Fog on White Sand Lake, high in the Bitterroot Mountains, Clearwater NF, ID
An interesting article on freshman social networks by Yale researcher, physician and Silliman House director, Nicholas Christakis.
He makes the observation
“In fact, studies that my colleagues and I have conducted of face-to-face social networks of college students and of the Hadza hunter-gatherers of Tanzania reveal that, in fundamental ways, they are not very different.”
For readers of this blog, this is, of course, not surprising. Both Tanzanian hunters and freshman college students are likely to be centered square in the Tribal/Authoritarian v-Meme, and so process relationships and interests in much the same way.
In the piece, he doesn’t mention empathy, but I wrote him a note — I’m hoping he will write back. As I mentioned before, empathy level dictates information coherence levels in transfers between actors (a phenomenon he alludes to in the piece), with higher forms of empathy possessing more nonlinear aspects of behavior.

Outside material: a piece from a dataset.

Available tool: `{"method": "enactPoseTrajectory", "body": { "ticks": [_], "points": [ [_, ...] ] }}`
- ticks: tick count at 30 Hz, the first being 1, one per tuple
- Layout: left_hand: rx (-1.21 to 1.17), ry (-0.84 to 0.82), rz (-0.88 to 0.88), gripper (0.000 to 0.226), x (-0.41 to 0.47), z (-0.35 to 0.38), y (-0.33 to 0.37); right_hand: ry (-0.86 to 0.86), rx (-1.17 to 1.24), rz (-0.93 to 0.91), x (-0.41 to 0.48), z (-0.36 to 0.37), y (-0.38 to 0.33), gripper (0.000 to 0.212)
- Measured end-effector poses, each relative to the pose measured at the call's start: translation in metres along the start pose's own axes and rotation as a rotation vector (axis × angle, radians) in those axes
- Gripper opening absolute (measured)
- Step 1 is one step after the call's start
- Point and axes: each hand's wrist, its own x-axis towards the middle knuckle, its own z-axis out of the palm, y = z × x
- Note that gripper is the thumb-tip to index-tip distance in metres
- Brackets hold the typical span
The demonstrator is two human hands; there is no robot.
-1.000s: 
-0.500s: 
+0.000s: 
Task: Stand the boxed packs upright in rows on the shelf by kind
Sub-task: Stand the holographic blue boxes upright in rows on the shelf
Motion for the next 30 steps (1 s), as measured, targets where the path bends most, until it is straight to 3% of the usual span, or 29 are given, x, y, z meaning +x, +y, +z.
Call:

Another interesting point of the article is that he notes that when young people are plopped together initially, there is an explosion of friendships (independently generated, trust-based, data-driven relationships!) But after about three weeks, the effect starts to die down, and then settle back to the externally defined groupings that people in that cohort’s brains are comfortable with. The takeaway? Epiphanies without follow-up don’t last.